As an important first step towards making such achievements visible, the job title of “Research Software Engineer” (RSE, RSEng) was coined in 2012 (@baxter_2012; @hettrick_2017). At the same time, an active, interdisciplinary community has formed to develop recommendations for dealing with research software (@anzt_environment_2020). National RSE sections (https://sorse.github.io/contact/chapters/ [23.10.2020 9]) - in Germany for example “de-RSE e.V. “ - organise cross-disciplinary RSE conferences such as SORSE (https://sorse.github.io [23.10.2020]). As part of the development of a Nationale Forschungsdateninfrastruktur (NFDI, Eng. National Research Data Infrastructure), research software and RSEs play a major role in the further development of the research landscape and the portfolios of research institutions in Germany (@goedicke_nfdixcs20; @loeffler_nfdi4rse20).
One of the demands of the de-RSE e.V. is that research software shall become explicitly visible by means of suitable publication modalities. A publication increases discoverability and thus avoids redundant redevelopments (@anzt_environment_2020, 10). At the same time, the clear authorship that goes hand in hand with a publication is of great importance in linking the task of developing software with the responsible people. This is a critical part of establishing an academic career, but up to now only classic text publications have been counted. In future, data publications, software development (@druskat2017citation) and annotations — as well as their citations (https://citation-file-format.github.io [17.12.2020]) — should be criteria for the assessment of scientific performance (NFDI4Culture, https://nfdi4culture.de [23.10.2020], RSE4NFDI, (https://www.rse4nfdi.de/de/index.html [23.10.2020], NFDI4Objects, https://www.nfdi4objects.net [23.10.2020]). Some technical challenges have to be overcome though, because in contrast to most text publications software is never finally completed, often builds upon existing modules and is sometimes maintained by changing teams over decades (@katz_software_2016).

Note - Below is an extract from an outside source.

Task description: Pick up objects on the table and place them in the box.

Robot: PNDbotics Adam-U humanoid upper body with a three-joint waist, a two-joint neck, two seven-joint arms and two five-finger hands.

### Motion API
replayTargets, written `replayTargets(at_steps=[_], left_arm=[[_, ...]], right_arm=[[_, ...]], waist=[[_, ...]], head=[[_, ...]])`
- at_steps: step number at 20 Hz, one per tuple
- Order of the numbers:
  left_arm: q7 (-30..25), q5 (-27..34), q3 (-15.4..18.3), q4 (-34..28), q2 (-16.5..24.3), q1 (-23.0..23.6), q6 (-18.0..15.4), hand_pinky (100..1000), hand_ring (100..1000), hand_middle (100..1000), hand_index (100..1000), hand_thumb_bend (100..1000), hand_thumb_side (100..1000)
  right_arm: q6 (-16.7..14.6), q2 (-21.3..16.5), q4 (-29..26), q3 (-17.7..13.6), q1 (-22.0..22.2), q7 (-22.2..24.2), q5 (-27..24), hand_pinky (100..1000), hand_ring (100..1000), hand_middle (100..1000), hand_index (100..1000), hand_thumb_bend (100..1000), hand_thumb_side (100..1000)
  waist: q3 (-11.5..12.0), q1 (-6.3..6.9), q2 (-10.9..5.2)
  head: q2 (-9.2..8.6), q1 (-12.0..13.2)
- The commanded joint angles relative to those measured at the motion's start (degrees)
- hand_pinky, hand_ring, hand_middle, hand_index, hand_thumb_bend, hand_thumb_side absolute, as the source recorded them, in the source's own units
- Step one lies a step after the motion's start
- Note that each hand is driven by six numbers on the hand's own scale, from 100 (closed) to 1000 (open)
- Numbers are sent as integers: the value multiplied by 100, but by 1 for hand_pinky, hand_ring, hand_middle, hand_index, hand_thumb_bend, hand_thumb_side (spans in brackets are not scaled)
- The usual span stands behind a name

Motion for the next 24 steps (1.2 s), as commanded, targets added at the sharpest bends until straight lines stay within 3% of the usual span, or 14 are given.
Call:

Openly available software can be reviewed, just as it is the established practice of archaeology and ancient studies research. It can then be presented to a wider audience in a review. Through a dedicated review of software analogous to reviews of scholarly publications, the scientific achievements, responsibilities and participation of the authors of research software are made visible and recognised by means of familiar formats.
Good research software
In order to be able to establish criteria for reviewing and evaluating research software, the first question is how to determine its quality and by which standards it should be assessed. This includes a multitude of specialist and technical aspects, which will be examined below. However, software, like any other tool, must first be evaluated in terms of its general suitability for sustainable and ethical scientific work.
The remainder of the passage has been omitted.